DISCLOSURE / FILEMultiple UAPs Transiting Water Near Submarine March 2022
DOW-UAP-PR067, "Multiple Spherical UAP USO near Sub. [CALLSIGN] 2022/03/25 in and out of water"
A 4-minute-50-second infrared video, uploaded to a classified network in May 2024, showing multiple 'areas of contrast' near a redacted U.S. submarine callsign on March 25, 2022; AARO assesses the footage is likely from a military infrared sensor but flags an unsubstantiated chain-of-custody.
Brief
AARO released this video in response to a March 6, 2026 request by eight House members seeking access to 51 potentially UAP-related records held by the Department of War and the Intelligence Community. The video's uploader-defined title frames the objects as 'Multiple Spherical UAP USO' operating in and out of the water near a submarine whose callsign remains classified. AARO's own assessment goes no further than concluding the footage is 'likely derived from an infrared sensor aboard a U.S. military platform,' and explicitly disclaims any analytical judgment about the event's nature or significance. The agency also flags that many of the 51 responsive materials, potentially including this video, lack a substantiated chain-of-custody.
Metadata
- Agency
- Department of War
- Release
- 5/22/26
- Type
- VIDEO • .mp4
- Length
- 4:50
- Classification
- UNCLASSIFIED
- Programs
- AARO
- Tags
- USO, spherical, transmedium, infrared, submarine, 2022, in-out-of-water, multiple objects, DOW-UAP-PR067
Key points
- AARO assessed the footage is 'likely derived from an infrared sensor aboard a U.S. military platform' — the strongest claim the agency was willing to make.
- The video was not retrieved from official archives; a user uploaded it to a classified network in May 2024, roughly 26 months after the reported incident date of March 25, 2022.

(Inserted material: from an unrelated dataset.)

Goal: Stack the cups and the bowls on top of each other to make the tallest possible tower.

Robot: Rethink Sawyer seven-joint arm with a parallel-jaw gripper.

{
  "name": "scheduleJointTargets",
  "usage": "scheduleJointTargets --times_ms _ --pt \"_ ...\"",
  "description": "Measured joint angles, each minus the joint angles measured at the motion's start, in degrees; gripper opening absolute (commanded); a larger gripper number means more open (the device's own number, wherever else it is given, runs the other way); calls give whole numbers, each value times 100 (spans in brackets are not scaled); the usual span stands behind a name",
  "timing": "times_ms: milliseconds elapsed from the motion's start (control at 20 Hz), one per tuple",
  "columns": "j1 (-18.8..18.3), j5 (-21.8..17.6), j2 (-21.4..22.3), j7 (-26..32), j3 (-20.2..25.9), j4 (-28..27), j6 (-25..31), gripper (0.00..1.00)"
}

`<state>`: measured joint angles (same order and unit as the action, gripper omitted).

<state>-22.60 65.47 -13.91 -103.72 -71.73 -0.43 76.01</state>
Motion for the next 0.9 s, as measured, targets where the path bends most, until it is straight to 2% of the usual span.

- AARO disclosed that many of the 51 responsive materials identified for the House members 'lack a substantiated chain-of-custody,' a provenance problem that applies to this video.
- The uploader-defined title asserts a USO (Unidentified Submerged Object) classification — objects 'in and out of water' — but AARO adopted no part of that framing in its own language.
- The submarine callsign is redacted in the public release, preventing attribution of the observation to a specific hull or operational theater.
- Between 00:57 and 01:10, the sensor tracked two simultaneous 'areas of contrast,' panning to keep both in frame before the second object briefly exited the field-of-view.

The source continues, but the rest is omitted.